Three Simple Ways to Make Religious Communities More Welcoming to Transgender People
Today is a day of mourning and remembrance for transgender people who have been killed by hate, cruelty, and ignorance. As we mark this day, let our grief resolve into action.
Here are three simple things any of us can do to make our religious communities more hospitable and life-saving spaces for transgender people:
1) Use language that includes all transgender people.
This means going beyond gender binary language such as “brothers and sisters” and “his or hers” in order to create an affirming atmosphere for multiple gender identities.

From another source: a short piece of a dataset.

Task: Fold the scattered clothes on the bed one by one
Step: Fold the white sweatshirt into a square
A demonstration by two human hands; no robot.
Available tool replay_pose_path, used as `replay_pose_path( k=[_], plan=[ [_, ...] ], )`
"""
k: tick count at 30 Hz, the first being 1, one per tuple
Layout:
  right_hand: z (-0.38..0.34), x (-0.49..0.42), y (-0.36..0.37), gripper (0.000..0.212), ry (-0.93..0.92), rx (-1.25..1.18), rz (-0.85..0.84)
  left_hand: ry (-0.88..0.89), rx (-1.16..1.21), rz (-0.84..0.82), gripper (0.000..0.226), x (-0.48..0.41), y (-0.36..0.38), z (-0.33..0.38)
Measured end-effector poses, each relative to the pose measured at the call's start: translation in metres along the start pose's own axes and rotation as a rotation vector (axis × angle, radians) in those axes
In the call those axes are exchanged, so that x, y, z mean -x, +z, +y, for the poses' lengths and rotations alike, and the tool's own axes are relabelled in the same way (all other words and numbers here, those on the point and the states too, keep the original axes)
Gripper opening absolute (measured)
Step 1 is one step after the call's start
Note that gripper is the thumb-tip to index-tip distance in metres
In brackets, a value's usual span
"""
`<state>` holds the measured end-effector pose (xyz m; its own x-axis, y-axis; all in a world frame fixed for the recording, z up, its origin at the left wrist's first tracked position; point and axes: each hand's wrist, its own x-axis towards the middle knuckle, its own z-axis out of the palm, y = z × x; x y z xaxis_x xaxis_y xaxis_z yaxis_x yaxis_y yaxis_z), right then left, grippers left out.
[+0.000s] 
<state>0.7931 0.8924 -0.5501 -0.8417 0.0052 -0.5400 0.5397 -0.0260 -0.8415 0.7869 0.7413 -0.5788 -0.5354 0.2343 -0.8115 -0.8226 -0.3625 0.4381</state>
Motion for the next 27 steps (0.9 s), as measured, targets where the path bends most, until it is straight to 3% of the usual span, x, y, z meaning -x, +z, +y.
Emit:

Here are some good alternatives to use instead of gender binary terms: “people of all genders and all gender expressions,” “our whole human family.” In hymns and songs, “brothers and sisters” can be replaced by “people together.” For example, “Come build a land where people together, united by God…,” rather than “Come build a land where sisters and brothers…” Know that re-inscribing the framework of only two genders is salt in the wound for some members of the transgender community. It continues the “only two genders” framework that puts people’s lives at risk. Learn to add the pronouns “ghe” and “gher” or “ze” and “hir” or “phe” and “per” to his and her – to acknowledge that there are more than two genders: “his/her/gher.”
2) Educate yourself and others about transgender experiences.
Our stories are available in films (“Call Me Malcolm,” “Beautiful Boxer,” and “Transamerica”) and books (“Becoming a Visible Man” by Jamison Green, “She’s Not There” by Jennifer Finely Boylan, and “Gender Outlaws: The Next Generation” by Kate Bornstein and S. Bear Bergman). For basic information on transgender identity, see “Transgender Welcome and Inclusion” resources from the Unitarian Universalist Association or Fenway Health’s “Glossary of Gender and Transgender Terms.” The National Gay and Lesbian Task Force’s Institute for Welcoming Resources is also a great source of information on building an inclusive congregation.
3) Advocate for the affirmation and advancement of transgender religious leaders.
This is one of the best things we can do to enable our religious communities to become more welcoming and supportive environments for at-risk transgender people. Unfortunately, many religious traditions, including Unitarian Universalism, remain contexts in which transgender religious leaders struggle to find or keep employment and contend daily with unspoken and explicit prejudice. The people who know this best are transgender religious leaders themselves. It is important that progressive people of faith listen to their own fellow congregants and transgender ministers as we work together to make our own religious communities into affirming, inclusive, and safe spaces. Supporting transgender religious leaders will enable our Unitarian Universalist movement to become a much more welcoming and supportive environment for at-risk transgender people. Groups that support this work include the Transgender Roundtable at the Center for Lesbians and Gays in Religion and Ministry and TRUUsT, which advocates specifically for Unitarian Universalist transgender religious professionals.
We welcome your support.
Yours in struggle and hope,
The TRUSUsT Steering Committee: Rev. Laurie J. Auffant, Rev. Sean Parker Dennison, Mr. Barb Greve, Rev. Paul Langston-Daley, Rev. Rebecca Parker, and Rev. Josh Pawalek
TRUUsT advocates for the gifts, safety, liberation, and leadership of transgender religious professionals in Unitarian Universalist ministries and institutions.